On 28th October, 1209, the inhabitants of the Welsh borough of Llanfaes at the mouth of the Menai Strait would have seen six longships sailing towards them. In an act reminiscent of the warfare of previous centuries, the town was then burned by these hostile raiders, but this would prove to be the last recorded Viking raid on Wales.


What the last Viking raid on Wales can tell us about their medieval history
Viking helmet. Picture by Piqsels

Investigating the historical context of this dramatic event reveals a web of political connections which stretched across 13th century Europe. While the attack of 1209 can in some ways be seen as the end of an age in the history of Wales, it was by no means an isolated or random event.


The ‘Viking Age’ – a term disliked by many scholars but too ingrained in our culture to be dismissed – is often thought of as coming to an end in the eleventh century. This is, however, a fairly Anglo-centric interpretation, seeing the failure of Harald Hardrada’s conquest at Stamford Bridge in 1066 as the closing act of Norse attempts to subjugate England.


In other parts of Britain and Ireland, the kingdoms of Hiberno-Norse (Gaelic and Norse speaking) rulers continued, as did their connections with Scandinavia, and this is particularly true of the Irish Sea zone of which Gwynedd formed a part.


It is in this context of Irish Sea politics and political links to Scandinavia that we should understand the last Viking raid on Wales. Our source for the event is O Oes Gwrtheyrn, a short Welsh-language chronicle probably written at the Abbey of Aberconwy within five years or so of the events described (I have edited and discussed this chronicle in a recent book, The Chronicles of Medieval Wales and the March: New Contexts, Studies and Texts).


The chronicle notes that in the year 1209, on October 28th, six herwllong or raiding ships came to Llanfaes on Môn and burned the town, but that the raiders were eventually repulsed and their leader was killed. This leader is named as Herlant Pic, ystiwart llys brenin Llychlyn, ‘steward of the court of the king of Norway.’


Although a small village now, Llanfaes in the thirteenth century became the most important port and town in Gwynedd, its gateway to the trade of the Irish Sea. This was until, as a result of the Edwardian conquest of 1282, its townspeople were forcibly moved across Môn to Niwbwrch, the ‘New Borough’. The chronicle entry of 1209 is our first reference to Llanfaes as a town, which despite its destruction would go from strength to strength over the subsequent decades. But what were Herlant Pic, his followers, and his raiding ships doing there? To answer this we must turn towards Norway.

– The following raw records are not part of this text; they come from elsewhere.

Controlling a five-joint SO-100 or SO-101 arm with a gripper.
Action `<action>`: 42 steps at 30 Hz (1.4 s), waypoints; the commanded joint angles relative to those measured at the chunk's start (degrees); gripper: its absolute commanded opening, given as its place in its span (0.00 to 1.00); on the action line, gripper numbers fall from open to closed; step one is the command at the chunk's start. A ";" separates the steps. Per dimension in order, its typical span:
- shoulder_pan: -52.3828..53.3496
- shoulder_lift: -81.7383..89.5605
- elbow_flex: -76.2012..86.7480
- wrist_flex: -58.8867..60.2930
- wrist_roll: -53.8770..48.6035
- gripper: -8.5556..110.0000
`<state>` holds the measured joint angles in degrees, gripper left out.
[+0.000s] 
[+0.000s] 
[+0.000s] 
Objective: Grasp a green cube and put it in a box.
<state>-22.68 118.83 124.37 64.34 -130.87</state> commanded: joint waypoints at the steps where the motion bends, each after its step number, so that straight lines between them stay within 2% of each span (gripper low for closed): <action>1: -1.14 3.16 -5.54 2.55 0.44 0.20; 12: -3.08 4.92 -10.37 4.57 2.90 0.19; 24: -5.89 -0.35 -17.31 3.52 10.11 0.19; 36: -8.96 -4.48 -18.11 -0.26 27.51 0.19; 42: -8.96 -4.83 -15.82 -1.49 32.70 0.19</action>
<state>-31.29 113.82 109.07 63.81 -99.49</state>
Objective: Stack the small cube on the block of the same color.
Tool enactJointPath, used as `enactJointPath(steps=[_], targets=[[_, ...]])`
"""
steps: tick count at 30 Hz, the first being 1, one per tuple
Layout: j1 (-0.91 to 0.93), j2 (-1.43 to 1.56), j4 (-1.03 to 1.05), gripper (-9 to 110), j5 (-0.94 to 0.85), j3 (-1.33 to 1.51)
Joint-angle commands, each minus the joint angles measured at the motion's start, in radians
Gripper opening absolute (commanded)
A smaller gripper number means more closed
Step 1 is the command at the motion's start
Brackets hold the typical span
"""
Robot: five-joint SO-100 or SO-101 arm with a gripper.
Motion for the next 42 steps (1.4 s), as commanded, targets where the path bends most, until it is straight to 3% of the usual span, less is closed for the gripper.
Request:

Norway in the twelfth century had undergone a bloody and long-running civil war, between two sides which became known as the Baglar and the Birkibeinar. By the first decade of the 1200s, they had fought each other to a standstill. A peace treaty in 1208 led to a joint expedition to the west a year later, containing representatives of both sides in this civil war.


It seems that this expedition had several aims: to re-establish the authority of the Norwegian king over the Norse kingdoms and settlements in Orkney and the Hebrides; a symbolic end to the conflict through redirecting aggression beyond their borders; and to secure funds for these former mutual enemies by raiding places in Britain, Ireland, and the other islands around.


A team-building and fund-raising exercise. A joint campaign by former enemies with ill-defined aims. What could go wrong?


Welsh troops

It is because of the last of these aims – the raiding – that we are able to call this campaign a ‘Viking’ one. I initially noted the complexity of the term ‘Viking Age’, and one of the reasons for this is that ‘Viking’ is not an ethnic term, but rather one used to denote raiding.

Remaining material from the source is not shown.